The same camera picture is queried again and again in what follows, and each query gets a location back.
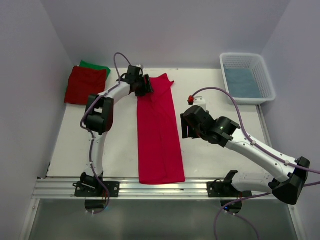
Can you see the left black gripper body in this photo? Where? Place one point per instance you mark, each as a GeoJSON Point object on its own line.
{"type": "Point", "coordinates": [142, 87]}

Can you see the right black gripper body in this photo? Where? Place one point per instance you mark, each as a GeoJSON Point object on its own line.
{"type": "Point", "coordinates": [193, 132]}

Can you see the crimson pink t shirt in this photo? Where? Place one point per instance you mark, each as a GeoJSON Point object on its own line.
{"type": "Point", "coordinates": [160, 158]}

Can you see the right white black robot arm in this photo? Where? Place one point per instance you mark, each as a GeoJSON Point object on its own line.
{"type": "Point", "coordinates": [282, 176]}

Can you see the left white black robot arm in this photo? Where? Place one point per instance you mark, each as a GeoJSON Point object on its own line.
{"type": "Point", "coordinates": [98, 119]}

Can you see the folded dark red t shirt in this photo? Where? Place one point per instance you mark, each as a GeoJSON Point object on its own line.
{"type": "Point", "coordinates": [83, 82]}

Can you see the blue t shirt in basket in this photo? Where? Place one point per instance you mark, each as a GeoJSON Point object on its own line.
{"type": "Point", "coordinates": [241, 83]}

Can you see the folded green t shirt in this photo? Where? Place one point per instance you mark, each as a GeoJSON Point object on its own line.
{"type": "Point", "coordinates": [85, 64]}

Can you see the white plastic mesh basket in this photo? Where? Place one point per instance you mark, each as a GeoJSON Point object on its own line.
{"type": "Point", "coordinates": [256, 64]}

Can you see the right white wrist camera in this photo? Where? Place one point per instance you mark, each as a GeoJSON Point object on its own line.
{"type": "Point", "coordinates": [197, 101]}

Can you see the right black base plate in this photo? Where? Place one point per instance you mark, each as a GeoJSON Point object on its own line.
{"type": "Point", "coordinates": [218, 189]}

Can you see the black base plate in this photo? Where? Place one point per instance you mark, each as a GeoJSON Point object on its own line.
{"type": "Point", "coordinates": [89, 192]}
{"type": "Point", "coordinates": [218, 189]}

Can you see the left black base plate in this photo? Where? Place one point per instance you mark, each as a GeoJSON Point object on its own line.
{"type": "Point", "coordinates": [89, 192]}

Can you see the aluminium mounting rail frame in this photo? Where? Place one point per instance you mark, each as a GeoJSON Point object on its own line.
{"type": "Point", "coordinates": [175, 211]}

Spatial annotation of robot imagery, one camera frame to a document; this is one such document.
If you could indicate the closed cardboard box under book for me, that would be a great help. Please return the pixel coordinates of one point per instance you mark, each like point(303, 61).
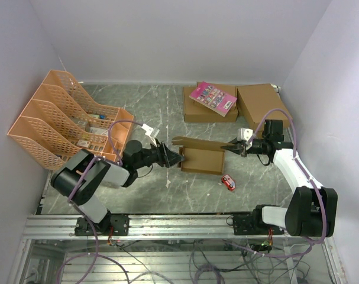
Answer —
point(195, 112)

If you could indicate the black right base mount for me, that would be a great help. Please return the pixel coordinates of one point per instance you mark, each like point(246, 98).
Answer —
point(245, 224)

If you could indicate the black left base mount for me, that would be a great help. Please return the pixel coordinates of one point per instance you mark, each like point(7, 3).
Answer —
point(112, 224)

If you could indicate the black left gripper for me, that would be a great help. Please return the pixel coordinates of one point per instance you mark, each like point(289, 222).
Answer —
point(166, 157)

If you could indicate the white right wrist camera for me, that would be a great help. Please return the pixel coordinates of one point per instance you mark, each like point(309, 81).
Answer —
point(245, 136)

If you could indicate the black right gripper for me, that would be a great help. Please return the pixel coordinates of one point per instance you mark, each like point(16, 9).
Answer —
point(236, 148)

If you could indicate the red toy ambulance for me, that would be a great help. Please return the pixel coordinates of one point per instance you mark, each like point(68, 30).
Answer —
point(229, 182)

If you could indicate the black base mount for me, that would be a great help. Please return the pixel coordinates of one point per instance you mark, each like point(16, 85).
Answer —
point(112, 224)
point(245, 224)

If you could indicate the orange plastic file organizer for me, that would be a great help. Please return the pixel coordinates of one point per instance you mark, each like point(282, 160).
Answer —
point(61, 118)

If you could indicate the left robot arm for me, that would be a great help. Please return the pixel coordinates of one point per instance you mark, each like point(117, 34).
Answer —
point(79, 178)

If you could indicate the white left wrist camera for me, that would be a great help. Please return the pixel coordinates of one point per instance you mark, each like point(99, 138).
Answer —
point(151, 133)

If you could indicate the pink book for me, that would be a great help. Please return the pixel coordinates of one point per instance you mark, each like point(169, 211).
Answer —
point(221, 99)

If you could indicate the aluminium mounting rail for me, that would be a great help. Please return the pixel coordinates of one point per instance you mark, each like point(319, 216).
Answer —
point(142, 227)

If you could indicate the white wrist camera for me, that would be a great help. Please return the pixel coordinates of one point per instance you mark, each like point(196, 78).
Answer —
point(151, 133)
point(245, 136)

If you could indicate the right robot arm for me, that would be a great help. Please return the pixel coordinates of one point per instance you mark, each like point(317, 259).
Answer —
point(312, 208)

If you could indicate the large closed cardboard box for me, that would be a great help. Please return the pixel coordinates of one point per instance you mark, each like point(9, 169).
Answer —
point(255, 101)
==
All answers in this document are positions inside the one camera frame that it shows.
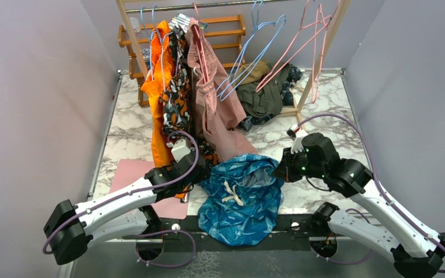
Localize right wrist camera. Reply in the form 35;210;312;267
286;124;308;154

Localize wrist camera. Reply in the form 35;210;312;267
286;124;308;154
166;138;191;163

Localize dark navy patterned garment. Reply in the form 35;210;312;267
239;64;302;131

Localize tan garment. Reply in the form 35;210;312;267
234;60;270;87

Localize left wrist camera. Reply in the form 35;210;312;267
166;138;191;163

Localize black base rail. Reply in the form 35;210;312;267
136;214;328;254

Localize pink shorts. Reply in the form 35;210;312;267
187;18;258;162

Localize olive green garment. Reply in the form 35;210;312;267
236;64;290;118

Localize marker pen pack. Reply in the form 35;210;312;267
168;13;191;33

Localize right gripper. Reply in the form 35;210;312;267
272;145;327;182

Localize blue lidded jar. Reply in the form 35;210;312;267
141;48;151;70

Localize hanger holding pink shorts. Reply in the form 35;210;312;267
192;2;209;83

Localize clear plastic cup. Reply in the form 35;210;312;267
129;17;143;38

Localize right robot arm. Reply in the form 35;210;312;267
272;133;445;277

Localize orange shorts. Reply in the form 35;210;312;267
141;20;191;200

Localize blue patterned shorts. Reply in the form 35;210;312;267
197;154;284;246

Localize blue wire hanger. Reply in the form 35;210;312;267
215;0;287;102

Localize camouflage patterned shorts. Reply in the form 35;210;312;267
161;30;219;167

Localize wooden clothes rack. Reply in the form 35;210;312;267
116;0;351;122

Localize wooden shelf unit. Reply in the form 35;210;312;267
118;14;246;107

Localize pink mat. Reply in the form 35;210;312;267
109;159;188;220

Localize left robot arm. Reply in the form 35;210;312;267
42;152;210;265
* * *
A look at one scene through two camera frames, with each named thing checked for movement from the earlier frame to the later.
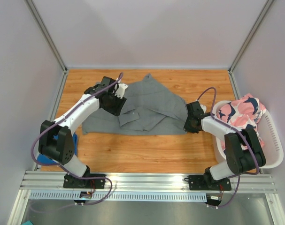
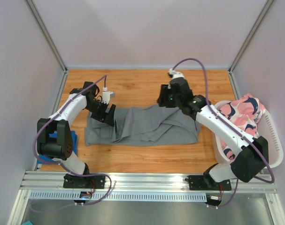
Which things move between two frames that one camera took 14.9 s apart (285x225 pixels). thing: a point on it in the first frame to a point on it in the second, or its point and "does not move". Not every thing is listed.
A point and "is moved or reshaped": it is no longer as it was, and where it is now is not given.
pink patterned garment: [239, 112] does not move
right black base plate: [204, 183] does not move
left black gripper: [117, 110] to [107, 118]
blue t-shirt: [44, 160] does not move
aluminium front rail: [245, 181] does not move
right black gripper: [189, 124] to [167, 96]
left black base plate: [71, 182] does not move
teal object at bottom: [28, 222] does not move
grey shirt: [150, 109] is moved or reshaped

TASK TO COMPLETE:
Go through the data, and copy each line in which the word "reshaped" appears.

REPLY:
A point and "is moved or reshaped": it is no longer as it was, and where it is now is not given.
grey shirt: [150, 109] is moved or reshaped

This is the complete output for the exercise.